Pursuit: Away with them! Curse them! Kill her! They poison the state. -
Persecuted: Where to? Why? How? We have nowhere to go.

As a counterpart to Bach's chorale movements, Tippett uses artfully formed traditional spirituals. The choir of the self-righteous describes drastically the mental attitude of those who reject a saving reception of those persecuted by National Socialism in their own country:

We cannot have them in our Empire. They shall not work nor draw a dole. Let them starve in No-Man's-Land!
We cannot accept them in our country. They shouldn't work or get unemployment benefits. Let them starve in no man's land!
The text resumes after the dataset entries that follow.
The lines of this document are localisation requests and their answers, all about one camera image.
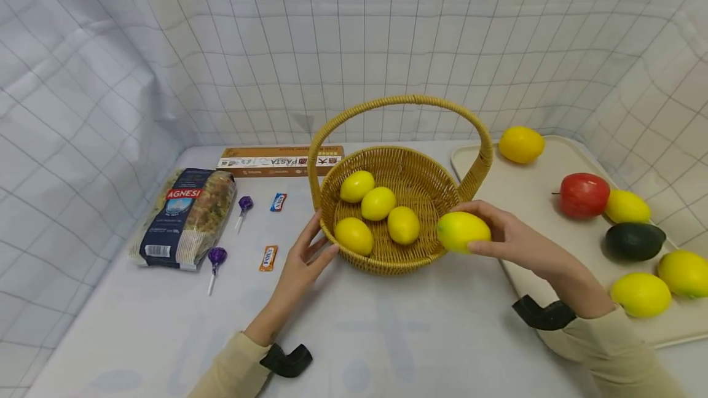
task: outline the beige tray
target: beige tray
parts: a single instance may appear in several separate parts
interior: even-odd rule
[[[513,212],[528,225],[568,249],[608,288],[625,273],[653,273],[663,254],[675,249],[666,241],[661,253],[648,262],[611,262],[600,250],[605,232],[612,223],[604,217],[574,221],[556,211],[556,192],[565,175],[593,173],[614,185],[599,163],[577,143],[567,138],[547,136],[546,149],[535,163],[515,165],[495,153],[494,164],[475,198]],[[461,147],[452,153],[457,177],[464,176],[477,156],[477,146]],[[540,306],[558,300],[545,281],[516,264],[502,262],[519,297],[530,295]],[[670,346],[708,337],[708,299],[681,300],[674,297],[669,310],[651,319],[633,319],[635,331],[654,347]],[[541,339],[558,355],[578,360],[561,331],[539,331]]]

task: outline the yellow lemon
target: yellow lemon
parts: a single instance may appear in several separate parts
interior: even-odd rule
[[[512,162],[526,165],[538,158],[546,147],[546,141],[531,128],[511,127],[499,140],[499,152]]]
[[[467,212],[450,212],[438,221],[438,239],[448,251],[469,254],[470,241],[489,241],[491,231],[484,220]]]
[[[628,273],[615,281],[610,296],[627,314],[637,318],[656,317],[671,304],[668,286],[651,273]]]
[[[340,220],[334,227],[334,237],[341,246],[364,257],[374,249],[374,235],[358,218],[347,217]]]
[[[369,171],[356,171],[342,183],[339,198],[347,203],[359,203],[374,186],[374,176]]]
[[[395,207],[396,194],[391,189],[374,188],[361,201],[361,216],[371,221],[383,220]]]
[[[399,206],[388,214],[388,235],[396,243],[411,244],[419,234],[420,222],[413,209]]]
[[[636,194],[628,190],[612,189],[605,214],[615,223],[646,223],[651,217],[651,209]]]
[[[678,249],[661,258],[659,277],[676,295],[708,297],[708,261],[700,255]]]

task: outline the avocado
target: avocado
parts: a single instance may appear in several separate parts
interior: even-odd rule
[[[666,234],[647,223],[618,223],[605,234],[607,252],[619,259],[643,262],[656,257]]]

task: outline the beige sleeve
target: beige sleeve
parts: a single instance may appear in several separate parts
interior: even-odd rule
[[[270,346],[261,347],[239,332],[214,358],[188,398],[254,398],[270,370],[261,366]]]
[[[601,318],[577,318],[564,332],[583,355],[602,397],[685,397],[621,308]]]

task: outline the black wrist strap
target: black wrist strap
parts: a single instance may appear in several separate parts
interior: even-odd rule
[[[563,329],[577,318],[575,312],[563,301],[554,301],[542,308],[528,295],[524,295],[512,308],[530,327],[541,331]]]
[[[281,377],[295,378],[302,374],[311,362],[312,354],[302,344],[289,355],[285,355],[278,344],[273,344],[265,358],[261,360],[261,366]]]

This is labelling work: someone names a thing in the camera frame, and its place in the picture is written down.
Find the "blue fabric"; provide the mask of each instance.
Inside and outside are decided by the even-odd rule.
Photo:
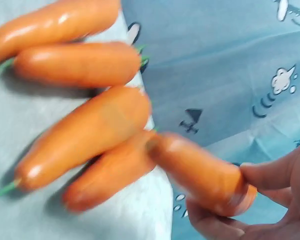
[[[143,80],[160,131],[239,163],[300,145],[300,0],[124,0],[123,9],[128,24],[142,24]],[[187,109],[202,111],[199,120]],[[202,239],[183,192],[174,195],[172,239]],[[273,223],[285,212],[259,195],[237,219]]]

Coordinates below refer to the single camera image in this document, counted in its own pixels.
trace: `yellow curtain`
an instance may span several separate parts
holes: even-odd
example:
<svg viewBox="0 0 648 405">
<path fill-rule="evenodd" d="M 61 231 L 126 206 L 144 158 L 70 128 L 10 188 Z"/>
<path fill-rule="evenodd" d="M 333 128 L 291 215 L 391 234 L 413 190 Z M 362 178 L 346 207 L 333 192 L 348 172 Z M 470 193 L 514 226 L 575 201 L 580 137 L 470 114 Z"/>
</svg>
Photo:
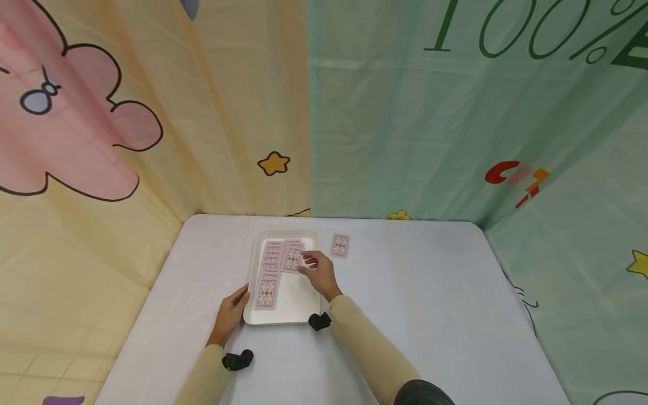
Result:
<svg viewBox="0 0 648 405">
<path fill-rule="evenodd" d="M 163 129 L 148 150 L 116 148 L 139 176 L 129 198 L 54 178 L 0 191 L 0 403 L 92 404 L 183 221 L 308 214 L 305 2 L 201 0 L 193 21 L 179 0 L 38 3 L 68 45 L 119 64 L 112 101 L 145 104 Z"/>
</svg>

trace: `white tray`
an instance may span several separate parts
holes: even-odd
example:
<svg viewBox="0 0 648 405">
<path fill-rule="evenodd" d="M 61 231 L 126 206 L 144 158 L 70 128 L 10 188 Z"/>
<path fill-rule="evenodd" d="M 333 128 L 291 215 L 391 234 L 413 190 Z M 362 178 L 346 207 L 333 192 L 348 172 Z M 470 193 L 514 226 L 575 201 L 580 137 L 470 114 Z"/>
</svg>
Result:
<svg viewBox="0 0 648 405">
<path fill-rule="evenodd" d="M 255 310 L 254 297 L 257 277 L 263 255 L 263 247 L 268 240 L 301 239 L 306 250 L 318 249 L 318 234 L 311 229 L 269 229 L 261 232 L 254 245 L 254 259 L 249 275 L 251 297 L 243 311 L 243 319 L 250 325 L 275 325 L 278 323 L 305 323 L 312 314 L 319 314 L 319 294 L 310 281 L 301 274 L 281 273 L 277 306 L 275 310 Z"/>
</svg>

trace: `curtain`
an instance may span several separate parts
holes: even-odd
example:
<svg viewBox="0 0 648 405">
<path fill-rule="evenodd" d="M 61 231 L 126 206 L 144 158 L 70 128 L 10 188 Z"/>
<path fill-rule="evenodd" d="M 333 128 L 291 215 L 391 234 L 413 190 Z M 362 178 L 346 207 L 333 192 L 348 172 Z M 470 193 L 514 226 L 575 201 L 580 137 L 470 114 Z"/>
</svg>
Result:
<svg viewBox="0 0 648 405">
<path fill-rule="evenodd" d="M 646 8 L 308 1 L 312 215 L 478 224 L 574 404 L 648 398 Z"/>
<path fill-rule="evenodd" d="M 0 403 L 93 403 L 190 215 L 309 212 L 305 5 L 186 3 L 0 0 Z"/>
</svg>

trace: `left hand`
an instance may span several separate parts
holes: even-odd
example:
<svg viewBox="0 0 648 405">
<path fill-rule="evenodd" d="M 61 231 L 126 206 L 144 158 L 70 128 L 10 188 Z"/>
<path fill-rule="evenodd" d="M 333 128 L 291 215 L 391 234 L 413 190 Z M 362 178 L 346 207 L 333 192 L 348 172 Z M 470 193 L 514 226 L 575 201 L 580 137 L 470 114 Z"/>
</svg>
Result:
<svg viewBox="0 0 648 405">
<path fill-rule="evenodd" d="M 205 346 L 219 345 L 225 347 L 225 344 L 237 329 L 243 316 L 243 308 L 249 301 L 248 285 L 245 284 L 220 303 L 214 330 L 211 331 Z"/>
</svg>

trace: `black clip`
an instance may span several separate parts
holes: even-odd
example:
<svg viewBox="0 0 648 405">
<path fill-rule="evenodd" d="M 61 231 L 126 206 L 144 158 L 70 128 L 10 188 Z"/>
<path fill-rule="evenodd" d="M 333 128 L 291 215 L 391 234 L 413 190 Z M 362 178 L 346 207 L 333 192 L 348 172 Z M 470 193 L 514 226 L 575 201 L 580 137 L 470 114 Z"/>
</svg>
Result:
<svg viewBox="0 0 648 405">
<path fill-rule="evenodd" d="M 312 327 L 316 332 L 318 330 L 328 328 L 330 326 L 330 318 L 329 315 L 324 312 L 322 315 L 317 315 L 317 314 L 312 314 L 310 318 L 308 319 L 308 324 L 310 327 Z"/>
<path fill-rule="evenodd" d="M 241 354 L 227 353 L 221 361 L 226 369 L 230 371 L 238 371 L 249 366 L 250 363 L 252 363 L 253 358 L 254 353 L 252 353 L 252 350 L 245 349 Z"/>
</svg>

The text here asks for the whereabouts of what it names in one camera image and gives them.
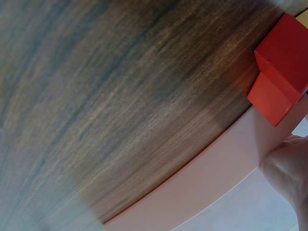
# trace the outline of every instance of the white edge banding
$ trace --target white edge banding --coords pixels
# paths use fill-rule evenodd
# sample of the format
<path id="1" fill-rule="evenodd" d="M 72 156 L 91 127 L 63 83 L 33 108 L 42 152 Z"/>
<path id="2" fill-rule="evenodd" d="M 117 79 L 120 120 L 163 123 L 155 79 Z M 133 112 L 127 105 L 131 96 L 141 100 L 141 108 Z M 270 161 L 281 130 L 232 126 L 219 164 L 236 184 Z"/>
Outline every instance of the white edge banding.
<path id="1" fill-rule="evenodd" d="M 170 231 L 191 219 L 245 179 L 270 149 L 288 137 L 308 113 L 308 96 L 273 127 L 251 107 L 179 172 L 105 224 L 106 231 Z"/>

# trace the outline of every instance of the dark wood surface
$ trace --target dark wood surface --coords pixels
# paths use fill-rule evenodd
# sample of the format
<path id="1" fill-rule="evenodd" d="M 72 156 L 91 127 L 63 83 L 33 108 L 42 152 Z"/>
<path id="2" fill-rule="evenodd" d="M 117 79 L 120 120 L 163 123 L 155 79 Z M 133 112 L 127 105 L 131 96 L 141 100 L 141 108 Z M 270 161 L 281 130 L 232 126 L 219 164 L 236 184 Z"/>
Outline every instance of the dark wood surface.
<path id="1" fill-rule="evenodd" d="M 0 0 L 0 230 L 100 230 L 167 180 L 250 106 L 253 48 L 281 14 L 266 0 Z"/>

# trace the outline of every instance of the hand
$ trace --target hand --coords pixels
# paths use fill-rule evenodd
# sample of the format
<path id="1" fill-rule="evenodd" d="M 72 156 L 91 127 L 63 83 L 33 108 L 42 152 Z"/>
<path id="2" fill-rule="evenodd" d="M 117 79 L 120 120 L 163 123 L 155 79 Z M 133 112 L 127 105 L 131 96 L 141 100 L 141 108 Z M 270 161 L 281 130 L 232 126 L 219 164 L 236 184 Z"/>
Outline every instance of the hand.
<path id="1" fill-rule="evenodd" d="M 301 230 L 308 230 L 308 137 L 290 136 L 261 161 L 269 181 L 296 211 Z"/>

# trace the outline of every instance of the red block
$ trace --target red block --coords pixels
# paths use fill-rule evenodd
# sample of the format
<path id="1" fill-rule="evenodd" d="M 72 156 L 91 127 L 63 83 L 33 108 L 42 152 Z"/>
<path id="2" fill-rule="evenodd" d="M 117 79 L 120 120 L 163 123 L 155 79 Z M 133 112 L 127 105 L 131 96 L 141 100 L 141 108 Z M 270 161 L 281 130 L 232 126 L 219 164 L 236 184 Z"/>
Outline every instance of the red block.
<path id="1" fill-rule="evenodd" d="M 285 14 L 255 49 L 260 74 L 249 101 L 277 126 L 308 90 L 308 29 Z"/>

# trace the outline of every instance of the wood grain
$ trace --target wood grain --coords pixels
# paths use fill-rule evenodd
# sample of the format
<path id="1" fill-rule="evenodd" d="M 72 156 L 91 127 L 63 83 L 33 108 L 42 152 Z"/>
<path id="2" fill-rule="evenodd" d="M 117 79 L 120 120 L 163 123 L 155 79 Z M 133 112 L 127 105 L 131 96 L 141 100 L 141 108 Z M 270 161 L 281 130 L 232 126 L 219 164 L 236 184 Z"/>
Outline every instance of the wood grain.
<path id="1" fill-rule="evenodd" d="M 0 0 L 0 230 L 100 230 L 198 155 L 250 106 L 277 4 L 308 7 Z"/>
The emotional climax of the second part is an exchange of letters between the boy and his mother. But the mother's warnings and fears cannot dissuade Herschel from his plan, and he shoots the officer. This is followed by revenge, which the hateful terror choir, a musical highlight of the whole work, expresses drastically:

Burn down their houses! Beat in their heads! Break them in pieces on the wheel!
Burn down their houses! Beat their heads in! Break them to pieces on the bike!

The second part ends with the lamentations of the son and mother.

Part III

Finally, in the third part, the question is asked what moral consequences - if at all - can be drawn from what has happened. The experience is meditated on and the listener, trusting in God, is set for a better future. Again the entrance choir sets the mood:

The cold deepens. The world descends into the icy waters where lies the jewel of great price.
The cold is getting bigger. The world is sinking in icy waters, but there lies a jewel of great value.

Then the soloalt gives the prospect of redemption, the wise (bass) follows with words of hope: The winter's frost gives inner warmth and is the secret germination site of the seed (which produces new fruit). The choir responds impatiently to these positive promises:

How shall we have patience for the consummation of the mystery? Who will comfort us in the going through?
How should we be patient until the mystery is completed? Who will comfort us in the meantime?

The doubting people (chorus) and the sage continue their dialogue about the power of fate. The choir's anxious question about the boy's fate

... what of the boy then? What of him?
... and what about the boy? What will happen to him?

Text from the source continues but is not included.